Periods of collective stress, such as a pandemic or climate crisis, have a major impact on our psychological well-being. What role do emotions play in helping us cope during tough times? In a worldwide study by sixty-two scientists among more than 24,000 participants in fifty-one countries, a relationship was established for the first time between specific emotions and well-being during a period of collective stress.

Calm and hope appear to be promising routes to psychological well-being. Anxiety, loneliness, and sadness are consistently associated with reduced well-being. This is an important finding for well-being interventions, especially in view of future societal crises.

Psychological well-being is promoted by positive emotions, but how we experience emotions is very specific. For example, soma square garage we do not just feel good, but relieved or determined or amused. Similarly, we do not just feel bad, but angry, or sad, or lonely.

Emotions with the same charge, positive or negative, can also lead to completely different behaviors.
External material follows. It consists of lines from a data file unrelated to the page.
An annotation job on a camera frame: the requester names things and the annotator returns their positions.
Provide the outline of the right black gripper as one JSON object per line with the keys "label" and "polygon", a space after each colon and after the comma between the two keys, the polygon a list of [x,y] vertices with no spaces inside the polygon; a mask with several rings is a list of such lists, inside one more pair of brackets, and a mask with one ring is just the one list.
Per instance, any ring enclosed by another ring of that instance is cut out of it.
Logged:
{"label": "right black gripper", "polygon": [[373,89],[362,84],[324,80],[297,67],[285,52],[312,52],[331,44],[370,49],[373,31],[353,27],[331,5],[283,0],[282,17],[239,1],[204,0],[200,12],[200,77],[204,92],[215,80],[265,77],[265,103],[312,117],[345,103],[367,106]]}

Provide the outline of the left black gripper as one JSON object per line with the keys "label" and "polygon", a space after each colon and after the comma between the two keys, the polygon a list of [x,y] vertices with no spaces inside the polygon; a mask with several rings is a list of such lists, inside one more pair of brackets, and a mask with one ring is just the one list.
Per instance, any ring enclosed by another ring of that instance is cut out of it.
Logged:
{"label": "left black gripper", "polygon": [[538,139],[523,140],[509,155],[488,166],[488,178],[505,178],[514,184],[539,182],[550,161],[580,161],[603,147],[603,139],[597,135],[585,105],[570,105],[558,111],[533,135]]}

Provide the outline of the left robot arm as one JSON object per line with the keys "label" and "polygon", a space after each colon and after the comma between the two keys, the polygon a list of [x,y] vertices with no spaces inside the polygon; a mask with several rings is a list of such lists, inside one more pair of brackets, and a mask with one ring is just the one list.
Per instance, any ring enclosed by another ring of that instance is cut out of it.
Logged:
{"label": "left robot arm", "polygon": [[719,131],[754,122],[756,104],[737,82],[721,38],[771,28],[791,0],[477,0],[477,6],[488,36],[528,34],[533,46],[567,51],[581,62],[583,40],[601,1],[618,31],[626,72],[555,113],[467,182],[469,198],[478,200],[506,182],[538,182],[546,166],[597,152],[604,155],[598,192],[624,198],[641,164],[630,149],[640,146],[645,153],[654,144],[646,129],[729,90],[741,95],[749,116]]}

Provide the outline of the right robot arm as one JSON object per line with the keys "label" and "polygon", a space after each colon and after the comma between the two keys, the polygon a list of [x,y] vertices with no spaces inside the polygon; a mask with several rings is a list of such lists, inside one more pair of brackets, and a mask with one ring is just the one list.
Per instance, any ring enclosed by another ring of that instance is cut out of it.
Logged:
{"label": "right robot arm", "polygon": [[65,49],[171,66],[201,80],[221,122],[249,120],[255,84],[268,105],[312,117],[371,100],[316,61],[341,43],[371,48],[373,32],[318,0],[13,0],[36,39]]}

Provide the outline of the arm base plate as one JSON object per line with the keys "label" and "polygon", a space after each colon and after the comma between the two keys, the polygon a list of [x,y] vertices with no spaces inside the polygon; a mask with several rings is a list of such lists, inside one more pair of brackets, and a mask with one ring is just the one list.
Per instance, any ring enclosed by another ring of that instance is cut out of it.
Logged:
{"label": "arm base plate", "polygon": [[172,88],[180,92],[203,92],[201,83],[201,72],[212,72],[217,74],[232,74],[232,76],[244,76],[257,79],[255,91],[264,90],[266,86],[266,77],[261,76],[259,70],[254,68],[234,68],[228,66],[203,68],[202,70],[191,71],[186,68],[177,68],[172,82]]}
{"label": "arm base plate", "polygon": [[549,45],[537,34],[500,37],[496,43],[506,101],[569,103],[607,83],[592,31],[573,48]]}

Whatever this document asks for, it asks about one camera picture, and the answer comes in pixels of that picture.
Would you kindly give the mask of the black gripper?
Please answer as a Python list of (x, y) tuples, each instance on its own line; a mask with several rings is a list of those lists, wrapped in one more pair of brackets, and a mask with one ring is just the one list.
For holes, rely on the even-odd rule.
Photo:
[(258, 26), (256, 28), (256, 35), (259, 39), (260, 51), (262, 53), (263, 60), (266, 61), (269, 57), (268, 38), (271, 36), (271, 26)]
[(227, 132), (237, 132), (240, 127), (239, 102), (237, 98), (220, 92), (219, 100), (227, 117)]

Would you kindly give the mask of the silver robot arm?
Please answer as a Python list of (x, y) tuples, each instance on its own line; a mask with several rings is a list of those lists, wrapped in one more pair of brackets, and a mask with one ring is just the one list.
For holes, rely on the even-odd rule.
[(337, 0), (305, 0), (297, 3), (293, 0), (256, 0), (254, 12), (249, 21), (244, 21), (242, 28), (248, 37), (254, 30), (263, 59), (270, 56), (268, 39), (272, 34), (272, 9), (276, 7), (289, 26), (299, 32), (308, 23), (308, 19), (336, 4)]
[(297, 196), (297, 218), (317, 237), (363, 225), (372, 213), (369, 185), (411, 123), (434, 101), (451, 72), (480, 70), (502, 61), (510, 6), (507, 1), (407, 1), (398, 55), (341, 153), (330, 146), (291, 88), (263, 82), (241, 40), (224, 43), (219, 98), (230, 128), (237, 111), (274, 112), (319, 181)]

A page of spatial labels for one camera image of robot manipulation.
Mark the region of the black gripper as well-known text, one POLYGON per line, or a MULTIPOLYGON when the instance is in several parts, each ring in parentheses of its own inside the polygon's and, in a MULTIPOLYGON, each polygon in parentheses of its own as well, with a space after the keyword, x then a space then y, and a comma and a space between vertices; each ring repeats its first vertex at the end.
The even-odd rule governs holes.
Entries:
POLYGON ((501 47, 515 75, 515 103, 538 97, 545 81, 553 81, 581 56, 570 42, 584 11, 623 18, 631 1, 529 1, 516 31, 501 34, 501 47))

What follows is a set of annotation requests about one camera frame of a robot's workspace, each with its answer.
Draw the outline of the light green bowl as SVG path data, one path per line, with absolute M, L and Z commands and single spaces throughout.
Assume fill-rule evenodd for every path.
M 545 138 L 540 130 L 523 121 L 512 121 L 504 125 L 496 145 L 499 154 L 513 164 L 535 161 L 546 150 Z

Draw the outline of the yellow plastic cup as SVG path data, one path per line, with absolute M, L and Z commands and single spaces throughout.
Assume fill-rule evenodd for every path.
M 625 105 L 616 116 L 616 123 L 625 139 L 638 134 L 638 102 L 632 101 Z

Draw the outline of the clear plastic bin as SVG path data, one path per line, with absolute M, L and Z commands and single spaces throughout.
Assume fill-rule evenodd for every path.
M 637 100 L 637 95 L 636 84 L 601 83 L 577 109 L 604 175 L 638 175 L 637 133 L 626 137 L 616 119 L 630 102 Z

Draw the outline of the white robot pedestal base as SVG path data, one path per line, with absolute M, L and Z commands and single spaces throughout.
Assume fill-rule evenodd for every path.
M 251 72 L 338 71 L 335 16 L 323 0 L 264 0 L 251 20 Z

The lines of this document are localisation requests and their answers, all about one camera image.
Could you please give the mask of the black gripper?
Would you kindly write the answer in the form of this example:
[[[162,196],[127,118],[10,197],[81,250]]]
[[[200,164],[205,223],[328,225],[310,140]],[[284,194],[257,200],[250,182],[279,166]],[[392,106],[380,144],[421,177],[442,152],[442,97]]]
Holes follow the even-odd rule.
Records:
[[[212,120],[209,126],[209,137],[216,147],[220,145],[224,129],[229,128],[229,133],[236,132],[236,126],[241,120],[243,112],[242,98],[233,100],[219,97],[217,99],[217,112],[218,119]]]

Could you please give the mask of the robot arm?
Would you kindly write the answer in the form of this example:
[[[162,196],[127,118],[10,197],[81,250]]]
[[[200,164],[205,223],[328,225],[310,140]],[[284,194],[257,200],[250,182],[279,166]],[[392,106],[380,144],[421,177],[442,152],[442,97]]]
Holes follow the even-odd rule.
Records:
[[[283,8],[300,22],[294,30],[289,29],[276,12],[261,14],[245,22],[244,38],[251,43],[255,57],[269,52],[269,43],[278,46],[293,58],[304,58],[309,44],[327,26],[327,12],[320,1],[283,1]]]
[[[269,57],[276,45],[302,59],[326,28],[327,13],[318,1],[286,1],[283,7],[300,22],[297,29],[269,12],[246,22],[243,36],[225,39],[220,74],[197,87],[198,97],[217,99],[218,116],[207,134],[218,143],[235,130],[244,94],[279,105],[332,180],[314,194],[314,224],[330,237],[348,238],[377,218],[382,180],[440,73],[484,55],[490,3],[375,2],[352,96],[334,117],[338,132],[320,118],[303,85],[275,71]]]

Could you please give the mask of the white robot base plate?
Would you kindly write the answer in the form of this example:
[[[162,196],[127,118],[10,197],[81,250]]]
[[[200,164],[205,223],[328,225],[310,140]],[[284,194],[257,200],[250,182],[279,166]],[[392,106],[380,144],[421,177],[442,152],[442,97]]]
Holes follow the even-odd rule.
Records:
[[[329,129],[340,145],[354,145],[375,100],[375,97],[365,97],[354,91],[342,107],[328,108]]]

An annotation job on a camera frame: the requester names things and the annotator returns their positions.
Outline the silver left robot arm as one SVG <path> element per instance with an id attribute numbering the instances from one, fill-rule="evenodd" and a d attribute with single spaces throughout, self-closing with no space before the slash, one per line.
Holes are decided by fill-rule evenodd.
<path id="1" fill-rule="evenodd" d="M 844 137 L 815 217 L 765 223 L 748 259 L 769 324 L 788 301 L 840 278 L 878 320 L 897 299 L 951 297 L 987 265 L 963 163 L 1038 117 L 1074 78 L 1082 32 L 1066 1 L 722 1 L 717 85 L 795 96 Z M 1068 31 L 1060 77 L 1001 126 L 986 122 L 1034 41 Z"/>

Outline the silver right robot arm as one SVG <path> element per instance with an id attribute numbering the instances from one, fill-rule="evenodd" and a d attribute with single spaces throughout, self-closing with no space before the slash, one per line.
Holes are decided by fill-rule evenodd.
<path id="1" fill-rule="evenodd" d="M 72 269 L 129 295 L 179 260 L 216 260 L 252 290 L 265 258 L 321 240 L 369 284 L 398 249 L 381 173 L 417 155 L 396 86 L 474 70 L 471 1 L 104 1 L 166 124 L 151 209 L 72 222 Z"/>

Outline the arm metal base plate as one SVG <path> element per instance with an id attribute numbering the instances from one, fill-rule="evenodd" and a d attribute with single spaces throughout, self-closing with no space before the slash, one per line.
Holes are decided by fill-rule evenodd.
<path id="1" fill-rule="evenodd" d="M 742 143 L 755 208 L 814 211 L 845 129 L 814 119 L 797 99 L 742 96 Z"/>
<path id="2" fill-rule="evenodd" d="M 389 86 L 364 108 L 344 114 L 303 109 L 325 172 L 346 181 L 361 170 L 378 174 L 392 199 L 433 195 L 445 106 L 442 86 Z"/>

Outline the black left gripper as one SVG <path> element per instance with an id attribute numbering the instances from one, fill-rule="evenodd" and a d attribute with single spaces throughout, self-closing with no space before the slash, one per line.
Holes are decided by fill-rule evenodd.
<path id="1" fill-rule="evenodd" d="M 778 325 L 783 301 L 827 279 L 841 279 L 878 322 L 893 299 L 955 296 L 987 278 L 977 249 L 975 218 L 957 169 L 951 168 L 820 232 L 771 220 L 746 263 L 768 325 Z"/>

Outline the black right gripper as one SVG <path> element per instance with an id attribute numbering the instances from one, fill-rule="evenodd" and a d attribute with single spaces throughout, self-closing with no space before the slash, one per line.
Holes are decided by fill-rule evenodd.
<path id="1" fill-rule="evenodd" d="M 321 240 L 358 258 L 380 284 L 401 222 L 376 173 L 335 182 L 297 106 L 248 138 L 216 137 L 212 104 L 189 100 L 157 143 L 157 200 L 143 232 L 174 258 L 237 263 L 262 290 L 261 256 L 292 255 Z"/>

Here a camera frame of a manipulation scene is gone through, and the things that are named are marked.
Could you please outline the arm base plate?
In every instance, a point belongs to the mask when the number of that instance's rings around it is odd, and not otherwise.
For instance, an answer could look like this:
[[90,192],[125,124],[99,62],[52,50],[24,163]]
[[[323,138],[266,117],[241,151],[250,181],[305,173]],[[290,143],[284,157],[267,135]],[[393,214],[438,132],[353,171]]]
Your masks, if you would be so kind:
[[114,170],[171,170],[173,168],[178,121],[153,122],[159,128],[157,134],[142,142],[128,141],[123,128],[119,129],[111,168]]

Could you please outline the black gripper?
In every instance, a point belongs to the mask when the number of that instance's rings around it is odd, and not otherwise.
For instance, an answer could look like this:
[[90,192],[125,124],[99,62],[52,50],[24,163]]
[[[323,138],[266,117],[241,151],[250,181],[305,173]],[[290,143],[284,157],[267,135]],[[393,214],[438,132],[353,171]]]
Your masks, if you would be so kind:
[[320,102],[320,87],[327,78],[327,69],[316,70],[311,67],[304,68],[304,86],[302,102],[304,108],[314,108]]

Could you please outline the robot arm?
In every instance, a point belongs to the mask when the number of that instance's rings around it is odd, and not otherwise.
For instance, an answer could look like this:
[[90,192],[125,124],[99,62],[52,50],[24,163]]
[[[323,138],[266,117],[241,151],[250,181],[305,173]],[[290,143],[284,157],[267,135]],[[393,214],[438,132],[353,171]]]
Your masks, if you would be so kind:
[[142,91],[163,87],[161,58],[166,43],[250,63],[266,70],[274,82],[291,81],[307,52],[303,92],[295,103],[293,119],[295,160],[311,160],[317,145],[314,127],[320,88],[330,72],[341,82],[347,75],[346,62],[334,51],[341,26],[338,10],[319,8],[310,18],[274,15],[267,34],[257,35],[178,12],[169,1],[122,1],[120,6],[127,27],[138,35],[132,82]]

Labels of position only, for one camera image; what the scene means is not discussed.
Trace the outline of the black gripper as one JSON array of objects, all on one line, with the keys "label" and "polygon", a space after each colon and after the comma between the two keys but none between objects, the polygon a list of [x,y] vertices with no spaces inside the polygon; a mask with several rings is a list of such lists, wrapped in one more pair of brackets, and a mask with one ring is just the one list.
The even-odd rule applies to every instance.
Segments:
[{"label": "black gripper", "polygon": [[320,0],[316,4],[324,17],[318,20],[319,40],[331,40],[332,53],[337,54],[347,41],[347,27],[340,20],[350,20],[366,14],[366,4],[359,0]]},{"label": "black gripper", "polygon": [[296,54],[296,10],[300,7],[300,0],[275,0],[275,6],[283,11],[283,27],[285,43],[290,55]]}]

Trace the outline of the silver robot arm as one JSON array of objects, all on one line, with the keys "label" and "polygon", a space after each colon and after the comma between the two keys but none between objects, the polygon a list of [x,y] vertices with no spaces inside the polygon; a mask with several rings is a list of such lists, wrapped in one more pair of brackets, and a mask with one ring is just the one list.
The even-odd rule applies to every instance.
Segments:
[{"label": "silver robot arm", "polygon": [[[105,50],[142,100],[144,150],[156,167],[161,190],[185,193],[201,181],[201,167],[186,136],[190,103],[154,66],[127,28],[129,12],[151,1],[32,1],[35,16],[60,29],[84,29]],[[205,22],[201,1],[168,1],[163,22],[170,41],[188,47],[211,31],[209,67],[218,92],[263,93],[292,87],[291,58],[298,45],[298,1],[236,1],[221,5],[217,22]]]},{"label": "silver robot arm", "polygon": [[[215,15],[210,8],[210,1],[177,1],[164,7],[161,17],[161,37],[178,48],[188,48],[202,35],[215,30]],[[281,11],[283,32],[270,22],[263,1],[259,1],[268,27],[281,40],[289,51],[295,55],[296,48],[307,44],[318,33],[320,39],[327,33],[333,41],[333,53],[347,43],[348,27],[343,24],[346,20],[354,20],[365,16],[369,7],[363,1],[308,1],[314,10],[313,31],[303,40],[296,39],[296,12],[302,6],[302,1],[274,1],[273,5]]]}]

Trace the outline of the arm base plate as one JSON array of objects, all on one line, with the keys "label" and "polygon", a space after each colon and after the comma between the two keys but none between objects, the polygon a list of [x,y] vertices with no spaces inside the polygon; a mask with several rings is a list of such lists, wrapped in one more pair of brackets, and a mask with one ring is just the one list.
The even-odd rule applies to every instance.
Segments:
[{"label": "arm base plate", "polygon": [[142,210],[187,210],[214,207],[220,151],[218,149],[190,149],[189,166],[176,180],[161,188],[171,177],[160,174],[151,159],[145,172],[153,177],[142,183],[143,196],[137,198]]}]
For example, we behave differently when we are proud than when we are grateful. Or when we are angry than when we are bored. Understanding how specific emotions are linked to our behaviors and well-being provides tools to improve our well-being. This has now been tested on a large scale for the first time.

Hope gives resilience

And why are these five emotions particularly important? The researchers point out that calm activates the parasympathetic nervous system which helps with stress recovery. And hope provides resilience because it helps people focus on opportunities in their environment. It therefore acts as a protective mechanism against stress. Prolonged anxiety or sadness, on the other hand, are known to increase the risk of psychological problems. Finally, loneliness is strongly related to the lack of social relationships that are important for our mental health.

Welfare interventions

The findings, the scientists say, provide a key to strengthening individual and societal interventions to improve well-being. “Not only individuals, but also organizations and public institutions can help to create opportunities for experiences of calm and hope, and interventions to tackle anxiety, sadness, and loneliness,” says co-researcher Disa Sauter of the University of Amsterdam. “This is especially important given the collective stress that we can expect in the future, for example as a result of climate change.”

Global research on emotions and psychological well-being

Sixty-two scientists from all over the world (including researchers from the University of Amsterdam, the University Chicago Booth School of Business, the University of Cambridge, the University of Oxford, and the University of Wisconsin Madison) tested the hypothesis that certain kinds of emotional experiences relate to psychological well-being during a stressful period.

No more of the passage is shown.